**DATASET SECTION:**
-*-*-

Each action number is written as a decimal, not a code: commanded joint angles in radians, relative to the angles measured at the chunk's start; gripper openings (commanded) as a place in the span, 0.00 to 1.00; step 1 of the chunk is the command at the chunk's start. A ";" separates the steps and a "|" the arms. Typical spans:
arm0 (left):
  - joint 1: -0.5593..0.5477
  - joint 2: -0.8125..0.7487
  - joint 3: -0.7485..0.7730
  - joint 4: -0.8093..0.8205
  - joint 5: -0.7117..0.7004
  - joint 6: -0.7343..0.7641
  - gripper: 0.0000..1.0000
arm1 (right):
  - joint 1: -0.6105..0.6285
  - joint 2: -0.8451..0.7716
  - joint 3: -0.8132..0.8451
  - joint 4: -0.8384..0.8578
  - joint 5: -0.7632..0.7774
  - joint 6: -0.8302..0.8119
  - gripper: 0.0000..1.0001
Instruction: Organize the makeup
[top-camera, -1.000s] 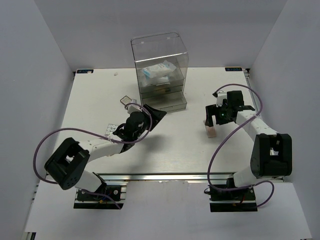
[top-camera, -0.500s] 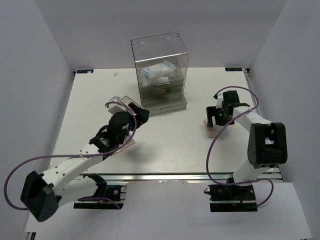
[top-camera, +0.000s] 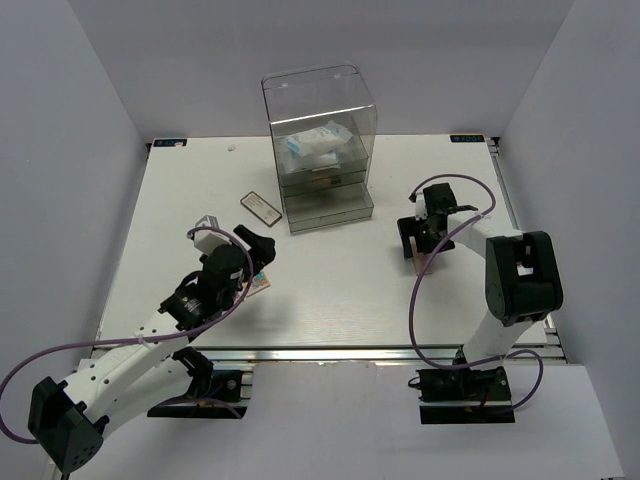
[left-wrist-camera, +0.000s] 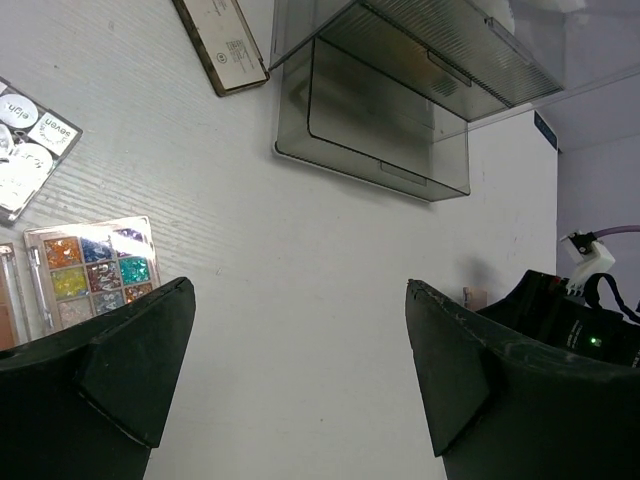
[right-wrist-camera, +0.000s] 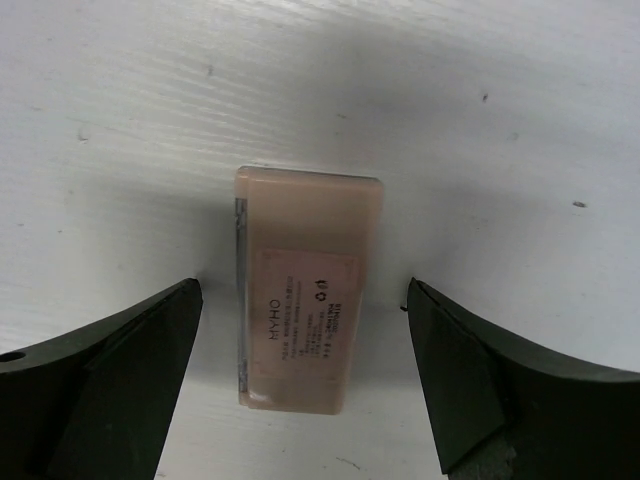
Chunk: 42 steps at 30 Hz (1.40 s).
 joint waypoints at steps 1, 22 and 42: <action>0.002 -0.021 -0.003 -0.029 -0.017 -0.012 0.95 | -0.006 0.029 0.032 0.013 0.051 0.009 0.88; 0.006 0.057 0.005 -0.032 -0.022 -0.033 0.93 | -0.006 -0.112 0.018 0.058 -0.224 -0.283 0.00; 0.088 0.090 0.010 -0.041 0.073 -0.032 0.93 | 0.364 -0.033 0.239 0.421 -0.316 -1.010 0.00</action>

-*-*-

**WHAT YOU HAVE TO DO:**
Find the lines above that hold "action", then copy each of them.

**TASK ANSWER:**
Each action number is written as a decimal, not a code: commanded joint angles in radians, relative to the angles measured at the chunk's start; gripper openings (commanded) as a place in the span, 0.00 to 1.00; step 1 of the chunk is the command at the chunk's start. A ";" separates the steps and a "|" the arms. Typical spans:
 joint waypoints at steps 1, 22 and 42: <action>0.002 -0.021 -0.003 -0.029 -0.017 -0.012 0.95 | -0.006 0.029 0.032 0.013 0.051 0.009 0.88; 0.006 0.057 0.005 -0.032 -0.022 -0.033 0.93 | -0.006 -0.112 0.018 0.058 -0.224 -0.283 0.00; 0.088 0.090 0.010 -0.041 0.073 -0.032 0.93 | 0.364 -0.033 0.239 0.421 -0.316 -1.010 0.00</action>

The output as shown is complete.